Task statement:
Using the data below, reproduce exactly the lines from the line with "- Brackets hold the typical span" to the line with "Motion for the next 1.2", both included; pictures must be dropped.

Source records:
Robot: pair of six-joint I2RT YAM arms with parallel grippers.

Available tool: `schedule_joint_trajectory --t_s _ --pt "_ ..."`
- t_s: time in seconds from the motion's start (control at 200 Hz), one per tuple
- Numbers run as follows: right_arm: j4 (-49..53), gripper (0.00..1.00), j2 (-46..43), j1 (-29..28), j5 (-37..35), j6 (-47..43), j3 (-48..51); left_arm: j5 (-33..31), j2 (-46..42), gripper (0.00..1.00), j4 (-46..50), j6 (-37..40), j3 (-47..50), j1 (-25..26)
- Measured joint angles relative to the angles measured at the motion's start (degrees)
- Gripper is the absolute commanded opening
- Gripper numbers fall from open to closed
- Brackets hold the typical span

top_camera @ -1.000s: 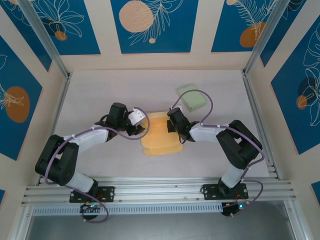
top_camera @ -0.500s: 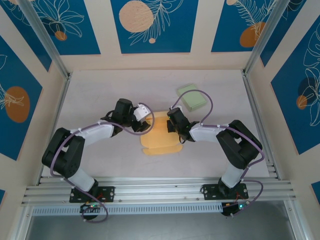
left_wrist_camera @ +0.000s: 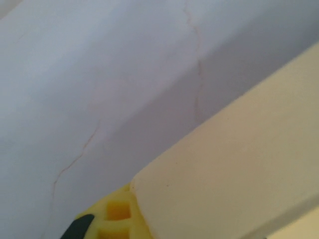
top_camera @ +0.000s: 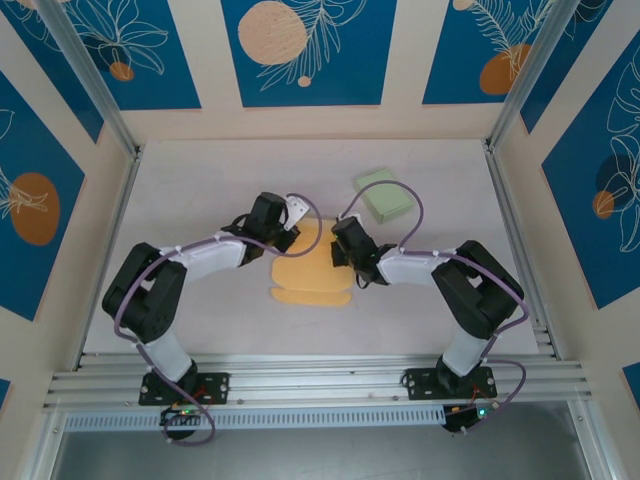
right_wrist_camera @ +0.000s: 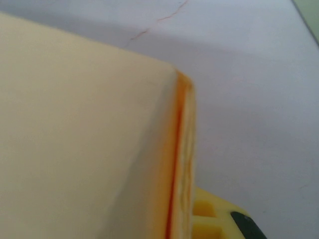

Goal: Fold the paper box

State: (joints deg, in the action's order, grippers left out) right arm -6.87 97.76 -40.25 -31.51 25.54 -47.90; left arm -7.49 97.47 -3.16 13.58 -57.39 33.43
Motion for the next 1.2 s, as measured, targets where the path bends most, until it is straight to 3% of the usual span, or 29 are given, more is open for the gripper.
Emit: schedule_joint_trajectory --t_s 0.285,0.415,0.625,0.68,0.745,0.83,1.04,1.2 --pt "5.88 0.03 2.69 -0.13 -0.68 1.05 -5.66 -5.11 0.00 0.00 12.57 -8.37 -5.35 1.79" --pt "9.70 0.17 4.76 -0.13 -1.53 1.03 -9.51 -5.86 -0.33 0.00 12.90 -10.16 -4.81 1.88" --pt "16.48 0.24 10.01 -0.13 -3.61 0.90 -16.15 -5.95 -0.44 0.00 12.63 -10.51 -3.80 2.01" --pt "18.75 0.20 11.19 -0.13 -4.55 0.90 -18.40 -6.12 -0.42 0.00 12.66 -10.51 -3.85 2.01" --pt "20.68 0.00 12.35 -0.17 -5.42 1.33 -20.39 -6.23 -0.11 0.00 12.76 -10.54 -4.07 2.01" --pt "22.91 0.00 12.85 -0.13 -6.47 3.48 -21.84 -6.32 0.55 0.00 13.11 -10.82 -4.28 2.01" --pt "29.35 0.00 13.53 -0.13 -8.00 5.81 -24.81 -3.96 0.94 0.32 14.40 -12.33 -5.14 2.34" --pt "31.65 0.00 13.49 0.90 -7.69 7.61 -24.92 1.25 0.57 0.35 14.64 -17.05 -5.09 2.38"
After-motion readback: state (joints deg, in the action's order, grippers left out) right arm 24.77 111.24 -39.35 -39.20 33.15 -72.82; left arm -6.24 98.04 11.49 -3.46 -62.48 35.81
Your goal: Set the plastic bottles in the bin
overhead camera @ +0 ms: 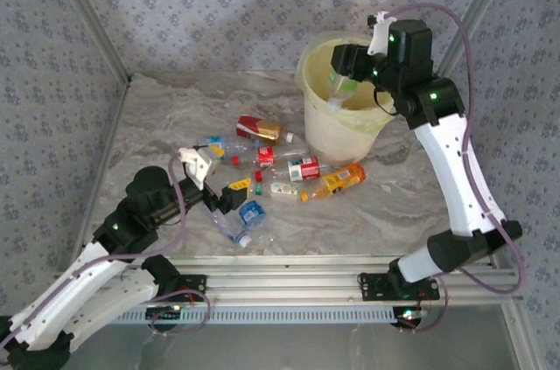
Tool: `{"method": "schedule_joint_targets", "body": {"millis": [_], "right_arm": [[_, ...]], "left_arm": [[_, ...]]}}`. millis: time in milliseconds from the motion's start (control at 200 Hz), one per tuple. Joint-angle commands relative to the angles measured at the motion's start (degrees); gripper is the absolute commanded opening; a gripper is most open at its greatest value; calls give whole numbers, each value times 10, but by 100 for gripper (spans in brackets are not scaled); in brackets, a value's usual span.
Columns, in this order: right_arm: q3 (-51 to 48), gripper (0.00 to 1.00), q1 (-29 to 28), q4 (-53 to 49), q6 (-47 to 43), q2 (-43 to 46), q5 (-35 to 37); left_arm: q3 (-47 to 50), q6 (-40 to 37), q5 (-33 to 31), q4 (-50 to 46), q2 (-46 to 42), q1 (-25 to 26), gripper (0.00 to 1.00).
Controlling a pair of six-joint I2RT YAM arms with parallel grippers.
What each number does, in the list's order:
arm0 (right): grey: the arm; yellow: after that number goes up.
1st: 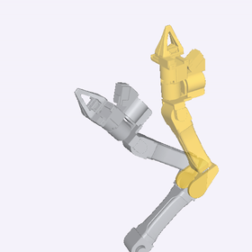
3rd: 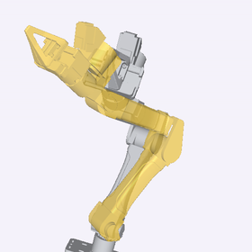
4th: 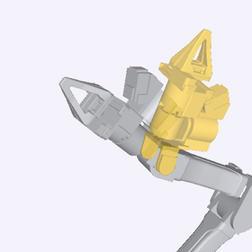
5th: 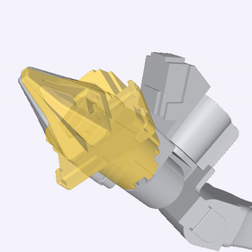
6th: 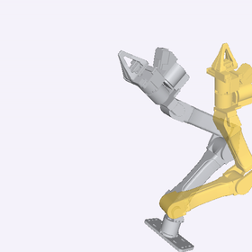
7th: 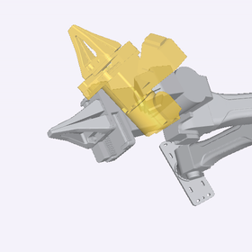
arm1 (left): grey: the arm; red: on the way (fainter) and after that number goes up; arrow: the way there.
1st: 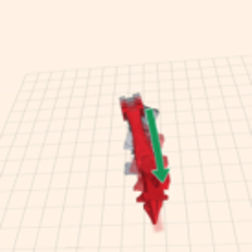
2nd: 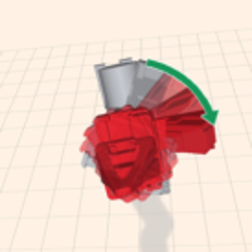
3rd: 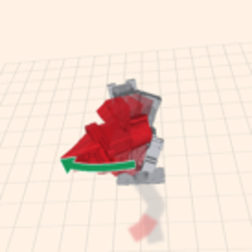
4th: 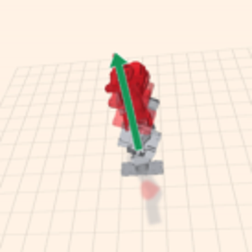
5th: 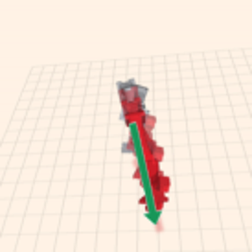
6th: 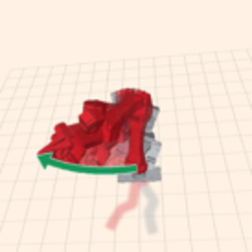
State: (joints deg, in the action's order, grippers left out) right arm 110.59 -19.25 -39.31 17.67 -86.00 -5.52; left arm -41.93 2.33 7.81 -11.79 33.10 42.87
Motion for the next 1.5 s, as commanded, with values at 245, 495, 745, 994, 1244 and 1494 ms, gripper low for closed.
{"method": "schedule_joint_targets", "body": {"millis": [245,495,745,994,1244,1494], "right_arm": [[175,57,26,-128,-93,-140,90],[204,58,39,-190,-118,-203,51],[182,60,44,-220,-117,-243,20],[169,64,47,-240,-92,-270,28],[167,78,47,-244,-76,-271,26],[158,84,47,-232,-70,-235,35]], "left_arm": [[23,-11,7,49,-26,3,100],[20,-8,10,42,-22,3,100],[13,-4,17,29,-10,4,100],[-2,14,26,2,13,8,99],[-8,19,29,-6,25,9,100],[-33,31,34,-37,57,9,100]]}}
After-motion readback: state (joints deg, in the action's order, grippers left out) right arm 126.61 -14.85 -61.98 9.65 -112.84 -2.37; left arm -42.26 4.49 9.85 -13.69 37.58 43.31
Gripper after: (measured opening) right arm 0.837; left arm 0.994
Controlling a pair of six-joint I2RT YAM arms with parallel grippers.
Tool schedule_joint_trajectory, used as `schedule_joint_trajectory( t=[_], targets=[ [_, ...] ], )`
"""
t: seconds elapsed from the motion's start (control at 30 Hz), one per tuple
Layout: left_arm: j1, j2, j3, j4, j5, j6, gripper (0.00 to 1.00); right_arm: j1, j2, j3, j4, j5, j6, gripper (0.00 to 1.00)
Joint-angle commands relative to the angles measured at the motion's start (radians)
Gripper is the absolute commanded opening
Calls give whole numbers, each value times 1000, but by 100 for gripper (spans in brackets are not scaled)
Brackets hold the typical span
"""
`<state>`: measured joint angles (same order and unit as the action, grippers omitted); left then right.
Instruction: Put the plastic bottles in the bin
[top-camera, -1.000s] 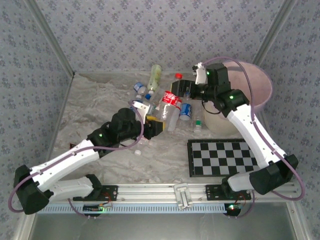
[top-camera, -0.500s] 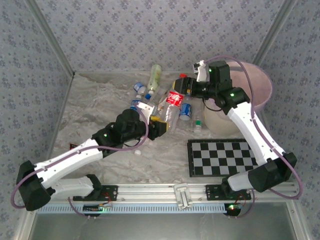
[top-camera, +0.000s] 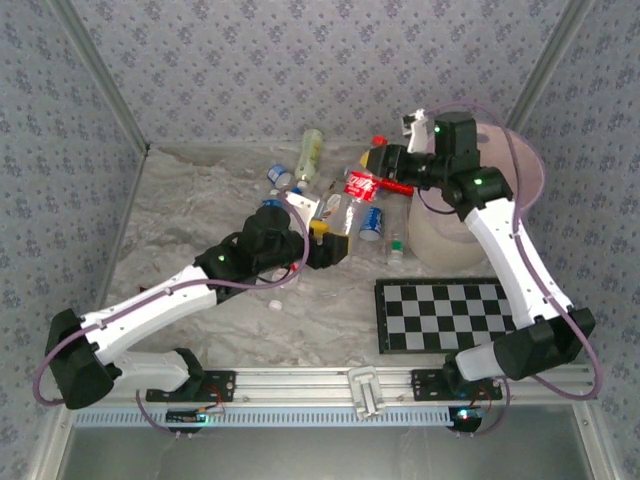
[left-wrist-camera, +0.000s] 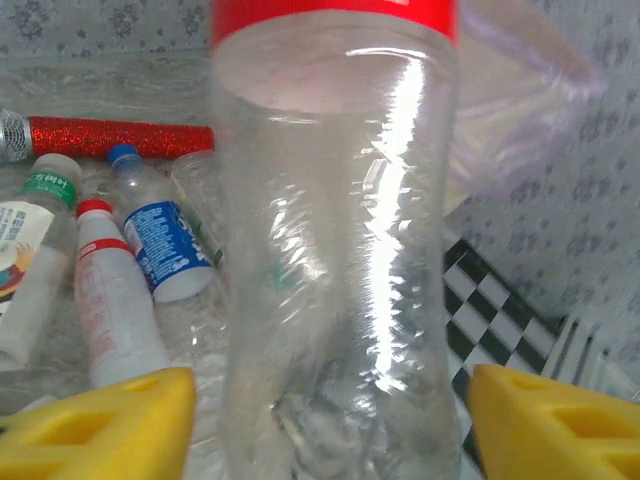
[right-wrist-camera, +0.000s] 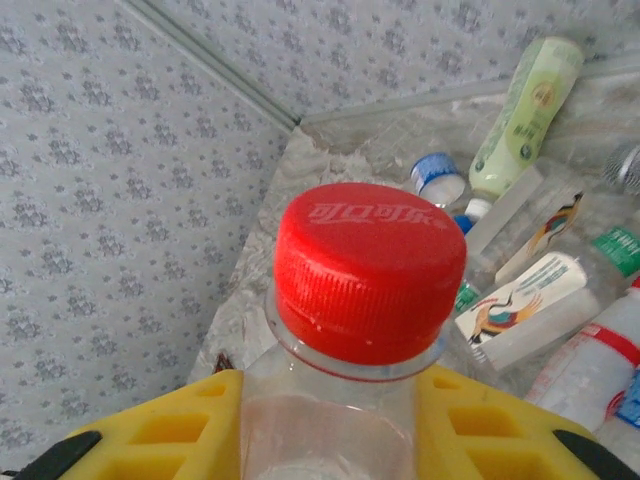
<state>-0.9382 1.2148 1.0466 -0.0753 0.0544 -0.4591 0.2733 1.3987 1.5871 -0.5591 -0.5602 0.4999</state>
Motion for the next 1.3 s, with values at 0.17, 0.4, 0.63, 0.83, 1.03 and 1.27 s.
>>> schedule_joint_trajectory(
  t=[0.17, 0.4, 0.63, 0.83, 1.03, 1.27],
  targets=[
    [119, 7, 167, -157, -79, 37, 97, -187, -136, 239, -130, 112, -103, 24],
    [309, 56, 152, -139, -228, 22, 97, -227, -214, 239, -103, 482, -301, 25],
    [325, 79, -71, -28, -235, 71, 98, -312, -136, 298, -127, 612, -354, 22],
    [340, 117, -86, -17, -183, 73, 98, -321, -54, 220, -54, 631, -360, 19],
    [347, 144, -93, -3, -167, 83, 98, -299, 16, 154, -67, 609, -350, 18],
    [421, 92, -153, 57, -14, 19, 98, -288, 121, 97, -151, 595, -326, 18]
  ],
)
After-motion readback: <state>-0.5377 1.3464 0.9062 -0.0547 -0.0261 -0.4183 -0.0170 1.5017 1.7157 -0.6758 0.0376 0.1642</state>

Solution to this exercise:
- Brackets hold the typical span

top_camera @ -1.000s: 
top_camera @ -0.500s: 
left_wrist_camera @ +0.000s: 
top_camera @ +0.000s: 
right_wrist_camera @ +0.000s: 

Goal: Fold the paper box

State: (joints deg, in the action's order, grippers left out) right arm -6.87 97.76 -40.25 -31.51 25.54 -47.90; left arm -7.49 97.47 -3.16 13.58 -57.39 33.43
Motion for the next 1.2 s, as measured, targets where the path bends most, until it is straight to 3% of the usual span, or 29 are given, more is open for the gripper.

With the answer given, the exercise is closed.